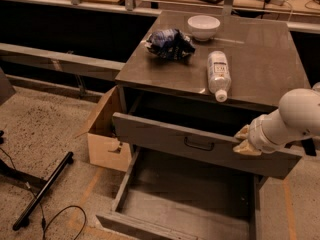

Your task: Open top drawer

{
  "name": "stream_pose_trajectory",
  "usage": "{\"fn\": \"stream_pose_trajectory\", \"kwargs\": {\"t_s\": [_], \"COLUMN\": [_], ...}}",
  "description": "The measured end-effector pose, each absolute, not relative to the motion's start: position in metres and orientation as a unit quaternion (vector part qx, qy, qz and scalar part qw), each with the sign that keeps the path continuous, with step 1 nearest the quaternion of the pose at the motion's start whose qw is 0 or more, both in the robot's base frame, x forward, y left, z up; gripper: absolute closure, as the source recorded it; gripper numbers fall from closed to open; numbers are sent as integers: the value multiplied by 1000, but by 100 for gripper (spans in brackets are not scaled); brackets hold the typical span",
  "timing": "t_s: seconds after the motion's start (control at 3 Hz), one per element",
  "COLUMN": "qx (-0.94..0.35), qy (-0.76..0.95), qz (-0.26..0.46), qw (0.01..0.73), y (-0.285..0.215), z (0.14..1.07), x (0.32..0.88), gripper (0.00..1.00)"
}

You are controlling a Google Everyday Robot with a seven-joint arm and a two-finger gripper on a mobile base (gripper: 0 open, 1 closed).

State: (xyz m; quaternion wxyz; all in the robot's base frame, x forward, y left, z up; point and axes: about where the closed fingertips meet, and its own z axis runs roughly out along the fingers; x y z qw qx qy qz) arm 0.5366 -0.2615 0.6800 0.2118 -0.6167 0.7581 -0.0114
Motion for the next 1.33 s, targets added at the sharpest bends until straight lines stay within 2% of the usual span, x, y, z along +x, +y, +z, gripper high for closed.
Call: {"fn": "stream_pose_trajectory", "kwargs": {"t_s": [0.33,0.67,1.33], "qx": [-617,-616,-587], "qy": [758,758,782], "qz": [-11,-11,-13], "qw": [212,212,208], "y": [-262,-262,-272], "z": [683,684,733], "x": [537,536,502], "gripper": [88,63,18]}}
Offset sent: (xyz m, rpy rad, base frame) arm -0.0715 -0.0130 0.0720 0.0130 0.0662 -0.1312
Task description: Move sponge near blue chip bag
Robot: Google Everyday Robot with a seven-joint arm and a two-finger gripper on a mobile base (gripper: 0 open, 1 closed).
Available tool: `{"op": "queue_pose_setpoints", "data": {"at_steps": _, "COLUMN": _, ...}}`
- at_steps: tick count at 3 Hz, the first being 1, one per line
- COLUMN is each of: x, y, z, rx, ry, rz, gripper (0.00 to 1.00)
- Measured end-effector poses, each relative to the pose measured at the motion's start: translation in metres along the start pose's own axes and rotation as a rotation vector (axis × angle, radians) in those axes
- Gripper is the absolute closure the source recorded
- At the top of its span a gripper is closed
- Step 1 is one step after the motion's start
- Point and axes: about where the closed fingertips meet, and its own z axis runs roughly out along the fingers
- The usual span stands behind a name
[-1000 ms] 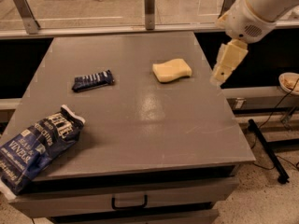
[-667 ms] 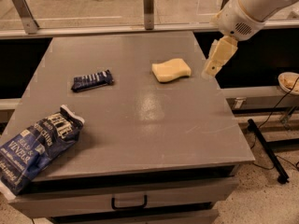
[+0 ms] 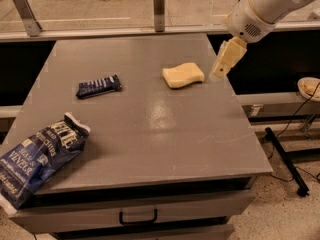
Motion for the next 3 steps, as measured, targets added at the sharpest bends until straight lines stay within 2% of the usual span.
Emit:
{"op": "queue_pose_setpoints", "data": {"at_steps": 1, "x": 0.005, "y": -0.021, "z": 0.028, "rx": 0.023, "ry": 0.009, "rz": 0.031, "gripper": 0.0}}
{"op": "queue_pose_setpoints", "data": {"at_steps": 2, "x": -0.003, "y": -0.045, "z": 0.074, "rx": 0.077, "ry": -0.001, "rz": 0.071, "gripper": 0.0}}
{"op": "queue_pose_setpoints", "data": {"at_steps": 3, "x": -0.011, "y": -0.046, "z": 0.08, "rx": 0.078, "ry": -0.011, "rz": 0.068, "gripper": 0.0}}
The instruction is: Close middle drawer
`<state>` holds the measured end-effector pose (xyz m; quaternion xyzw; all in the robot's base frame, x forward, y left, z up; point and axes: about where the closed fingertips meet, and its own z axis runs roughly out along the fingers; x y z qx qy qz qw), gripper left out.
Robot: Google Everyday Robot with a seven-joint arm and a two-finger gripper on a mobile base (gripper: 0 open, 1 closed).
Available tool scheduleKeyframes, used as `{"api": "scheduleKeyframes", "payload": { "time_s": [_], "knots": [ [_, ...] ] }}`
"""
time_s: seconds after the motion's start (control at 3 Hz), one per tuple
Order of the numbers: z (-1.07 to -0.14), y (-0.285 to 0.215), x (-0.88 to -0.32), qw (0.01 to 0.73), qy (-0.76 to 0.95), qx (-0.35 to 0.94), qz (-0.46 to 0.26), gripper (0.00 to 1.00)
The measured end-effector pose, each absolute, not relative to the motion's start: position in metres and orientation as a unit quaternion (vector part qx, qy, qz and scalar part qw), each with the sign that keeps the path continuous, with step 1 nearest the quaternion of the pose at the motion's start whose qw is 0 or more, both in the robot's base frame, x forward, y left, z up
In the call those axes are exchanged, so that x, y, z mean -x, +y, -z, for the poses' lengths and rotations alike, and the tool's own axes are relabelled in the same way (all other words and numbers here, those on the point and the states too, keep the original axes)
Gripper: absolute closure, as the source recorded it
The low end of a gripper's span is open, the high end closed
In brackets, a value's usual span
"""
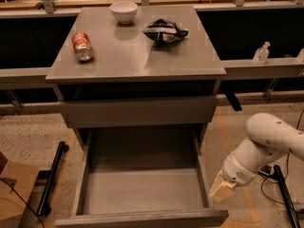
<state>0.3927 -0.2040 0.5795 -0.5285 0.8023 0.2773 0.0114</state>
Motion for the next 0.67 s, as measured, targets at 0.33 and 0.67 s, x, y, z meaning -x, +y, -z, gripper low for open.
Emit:
{"api": "scheduleKeyframes", "payload": {
  "time_s": [0.33, 0.67],
  "knots": [
    [-0.5662, -0.2025, -0.3938, 0.013, 0.804, 0.523, -0.282, 1.0],
    [-0.5565, -0.2015, -0.3873, -0.005, 0.808, 0.519, -0.278, 1.0]
  ]
}}
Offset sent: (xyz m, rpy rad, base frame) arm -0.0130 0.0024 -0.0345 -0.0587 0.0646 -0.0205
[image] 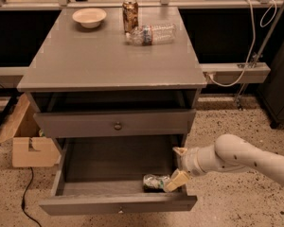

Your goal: Pick 7up can from middle drawer and place on counter

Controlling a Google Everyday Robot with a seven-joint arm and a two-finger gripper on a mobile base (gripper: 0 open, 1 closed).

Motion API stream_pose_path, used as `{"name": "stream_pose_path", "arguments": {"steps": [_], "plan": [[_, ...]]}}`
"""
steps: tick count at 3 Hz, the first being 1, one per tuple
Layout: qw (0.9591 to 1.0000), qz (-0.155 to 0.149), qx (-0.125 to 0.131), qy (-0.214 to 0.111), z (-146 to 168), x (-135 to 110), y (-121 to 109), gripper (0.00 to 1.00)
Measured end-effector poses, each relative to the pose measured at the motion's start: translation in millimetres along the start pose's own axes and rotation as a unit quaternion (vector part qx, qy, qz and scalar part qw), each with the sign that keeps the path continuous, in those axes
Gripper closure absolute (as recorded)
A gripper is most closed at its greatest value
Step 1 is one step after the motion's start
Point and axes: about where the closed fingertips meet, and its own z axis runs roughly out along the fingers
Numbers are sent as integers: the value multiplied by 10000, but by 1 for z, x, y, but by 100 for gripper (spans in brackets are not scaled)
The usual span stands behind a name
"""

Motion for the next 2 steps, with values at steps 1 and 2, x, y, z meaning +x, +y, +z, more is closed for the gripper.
{"name": "stream_pose_path", "arguments": {"steps": [1, 2], "plan": [[10000, -1, 0, 1, 0, 0, 0, 0], [9993, -320, -57, 182, 24, 8, -8, 0]]}}
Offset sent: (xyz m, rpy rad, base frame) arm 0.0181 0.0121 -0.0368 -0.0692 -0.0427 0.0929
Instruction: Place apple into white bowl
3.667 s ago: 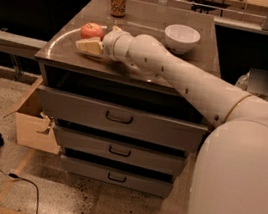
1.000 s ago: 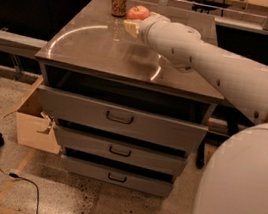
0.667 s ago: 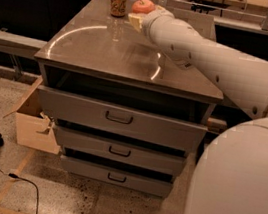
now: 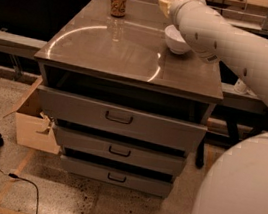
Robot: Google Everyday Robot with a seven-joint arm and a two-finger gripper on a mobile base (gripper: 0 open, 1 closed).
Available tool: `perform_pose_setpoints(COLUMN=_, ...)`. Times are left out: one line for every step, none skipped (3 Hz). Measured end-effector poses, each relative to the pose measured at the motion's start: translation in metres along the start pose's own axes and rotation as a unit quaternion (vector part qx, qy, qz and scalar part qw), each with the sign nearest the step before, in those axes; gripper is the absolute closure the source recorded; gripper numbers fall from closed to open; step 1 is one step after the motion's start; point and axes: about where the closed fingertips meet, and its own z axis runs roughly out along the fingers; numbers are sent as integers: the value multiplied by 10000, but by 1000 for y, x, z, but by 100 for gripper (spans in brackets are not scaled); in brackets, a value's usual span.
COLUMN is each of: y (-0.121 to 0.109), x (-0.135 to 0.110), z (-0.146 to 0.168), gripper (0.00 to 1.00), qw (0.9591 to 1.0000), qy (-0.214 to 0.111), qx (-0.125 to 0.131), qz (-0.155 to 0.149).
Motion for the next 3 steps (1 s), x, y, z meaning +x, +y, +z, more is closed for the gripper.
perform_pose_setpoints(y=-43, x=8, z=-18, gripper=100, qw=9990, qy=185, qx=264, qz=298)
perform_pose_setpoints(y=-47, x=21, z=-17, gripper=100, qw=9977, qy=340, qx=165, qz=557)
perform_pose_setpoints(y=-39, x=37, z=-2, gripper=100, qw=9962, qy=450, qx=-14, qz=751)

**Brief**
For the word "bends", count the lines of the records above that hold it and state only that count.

**Answer box**
2